Thaisa 14/08/2023
Ao final de "Junji Ito's Cat Diary: Yon & Mu", há uma entrevista com Ito (que é meu mangaká favorito) onde ele conta sobre H. P. Lovecraft ser uma das maiores inspirações em seu trabalho, sendo que um grande sonho seria adaptar alguns de seus contos - no entanto, ele afirma não ter coragem por sentir que Gou Tanabe já havia feito isso perfeitamente.
E realmente Tanabe publicou diversos livros adaptando múltiplas histórias de Lovecraft, e minha primeira experiência com o artista foi através dessa obra que transpõe três contos lovecraftianos para o mangá: "O Templo", "O Cão de Caça" e "A Cidade Sem Nome". A primeira é sobre um submarino alemão que, durante a guerra (no original, temos a Primeira Guerra Mundial, mas Tanabe resolveu modernizar a trama para a Segunda Guerra Mundial), descobre um templo misterioso no fundo do oceano; a segunda é sobre dois ladrões de túmulos que decidem roubar um amuleto de jade de um dos caixões, mas mal sabem eles que um grande cão de caça os perseguirá por isso; e a terceira narra um explorador descobrindo, no meio do deserto, a cidade de uma antiga civilização - e se deparando com os segredos que essas ruínas escondem.
É verdade que essas estão longe de serem minhas histórias favoritas de Lovecraft, mas foi interessante ver a interpretação do mangaká desses contos: achei uma ótima ideia ele ter repaginado "O Templo" mas, ainda assim, ele se demora mais em partes pouco importantes e mostra quase nada desse templo perdido, sendo que, particularmente, eu prefiro muito mais a adaptação para graphic novel feita por Hernán Rodríguez. Já "O Cão de Caça" me incomodou um pouco por realmente trazer elementos lovecraftianos que não se encaixam, como o fato dos protagonistas lerem o Necronomicon múltiplas vezes (já que o livro fictício era para ter enlouquecido os dois na primeira página). "A Cidade Sem Nome" foi a que eu mais gostei, pois mesmo tendo algumas incongruências com a obra canônica, a visão do mangaká funciona bem, explorando não só essa cidade como os sentimentos do protagonista.
Além de mudanças que alteram a mitologia lovecraftiana, algo que eu não gostei tanto foi o uso exagerado do preto que, ao invés de ser utilizado em contraste com o branco ou mesmo dar certo mistério para as revelações, realmente não deixa que o leitor veja muita coisa, tornando difícil identificar o que está acontecendo nos quadros.

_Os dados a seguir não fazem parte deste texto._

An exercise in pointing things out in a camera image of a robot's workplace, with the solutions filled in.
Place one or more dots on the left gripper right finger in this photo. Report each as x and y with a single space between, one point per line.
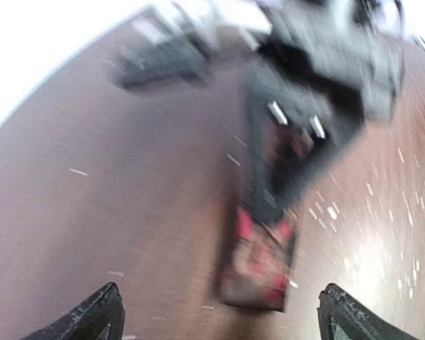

Ainda assim, amei o traço de Tanabe, firme e bem realista, dando vida aos personagens e ao que eles estão pensando o tempo inteiro. A forma como ele aterroriza o leitor, assim como os contos originais, é um acerto e me fez sentir que havia algum perigo à espreita durante toda a leitura.
No geral, foi uma experiência complexa e agridoce, cheia de momentos interessantes e geniais, mas que pouco enxergamos e, naquilo que conseguimos ver, algumas informações muito discrepantes da obra de Lovecraft podem incomodar aqueles que amam tanto o cosmicismo.